§ WHAT YOU WILL DO: Repeat only the lines between the one with "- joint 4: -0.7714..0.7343" and the end of the material below, both ends included. Omit any picture.

-------- DATA EXCERPT

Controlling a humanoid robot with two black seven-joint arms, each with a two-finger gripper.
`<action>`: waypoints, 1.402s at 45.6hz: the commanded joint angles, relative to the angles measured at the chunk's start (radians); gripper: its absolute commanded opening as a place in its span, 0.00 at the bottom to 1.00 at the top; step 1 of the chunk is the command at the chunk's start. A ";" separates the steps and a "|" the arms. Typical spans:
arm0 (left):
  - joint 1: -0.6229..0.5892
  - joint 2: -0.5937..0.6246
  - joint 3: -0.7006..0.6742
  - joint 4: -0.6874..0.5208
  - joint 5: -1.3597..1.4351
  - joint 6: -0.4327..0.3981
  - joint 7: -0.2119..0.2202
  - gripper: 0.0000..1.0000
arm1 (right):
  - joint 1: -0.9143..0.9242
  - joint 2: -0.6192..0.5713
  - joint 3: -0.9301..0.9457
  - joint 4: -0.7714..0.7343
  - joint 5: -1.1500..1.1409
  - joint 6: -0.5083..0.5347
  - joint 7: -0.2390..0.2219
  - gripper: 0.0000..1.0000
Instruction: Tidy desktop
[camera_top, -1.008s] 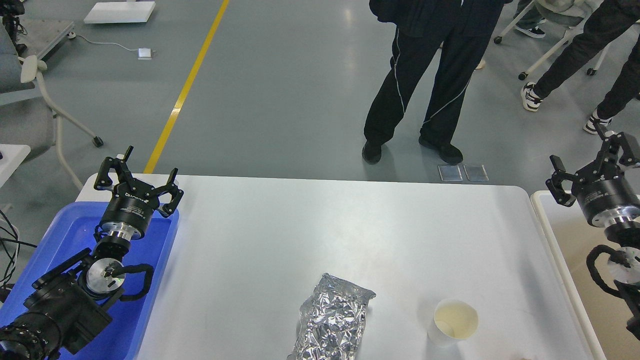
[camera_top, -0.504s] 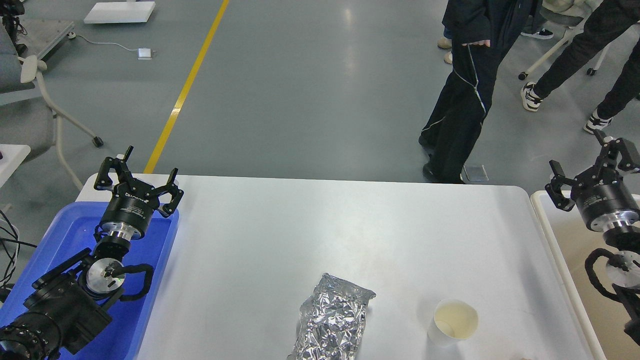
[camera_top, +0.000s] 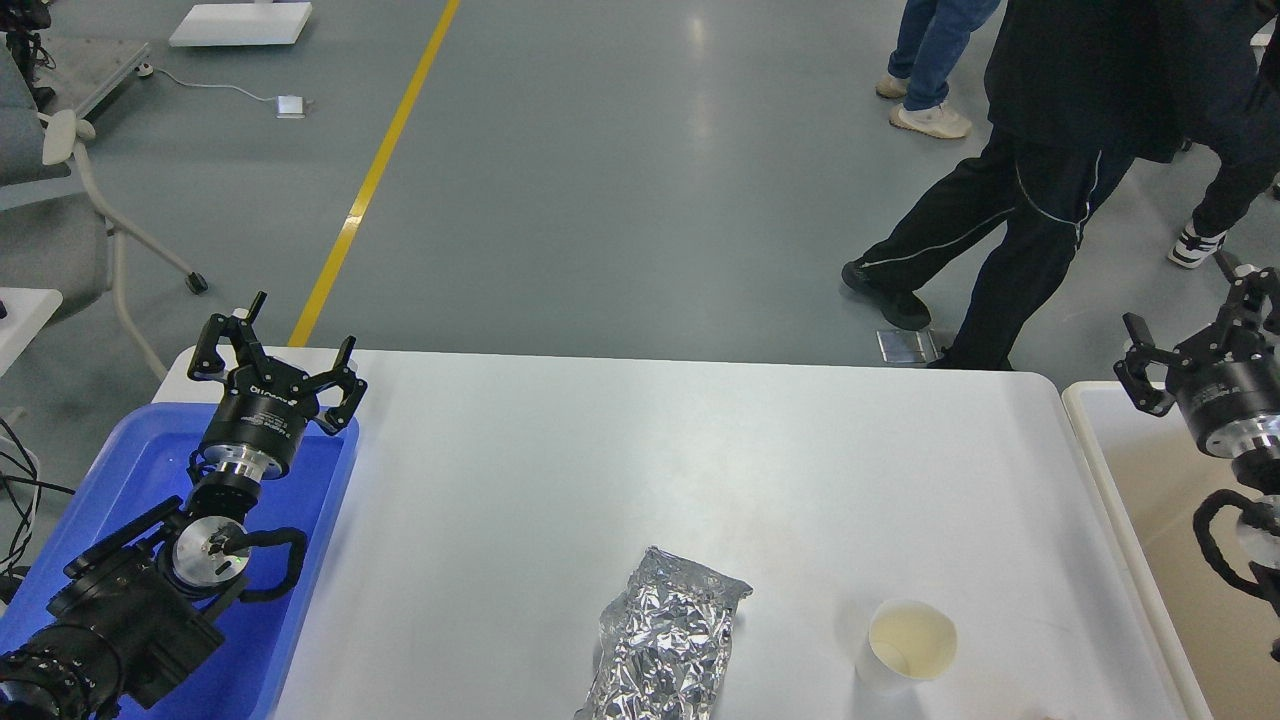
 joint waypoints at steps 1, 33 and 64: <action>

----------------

§ RESULT OF THIS EXERCISE:
  - joint 4: -0.7714..0.7343
  - joint 5: -1.1500..1.1409
  - joint 6: -0.5083..0.5347
  - joint 7: -0.2390..0.2219
  - gripper: 0.0000..1.0000
Instruction: Tidy desktop
[camera_top, -1.008s] 
[camera_top, -0.504s] 
[camera_top, +0.000s] 
 joint waypoints at steps 1, 33 and 64: <action>

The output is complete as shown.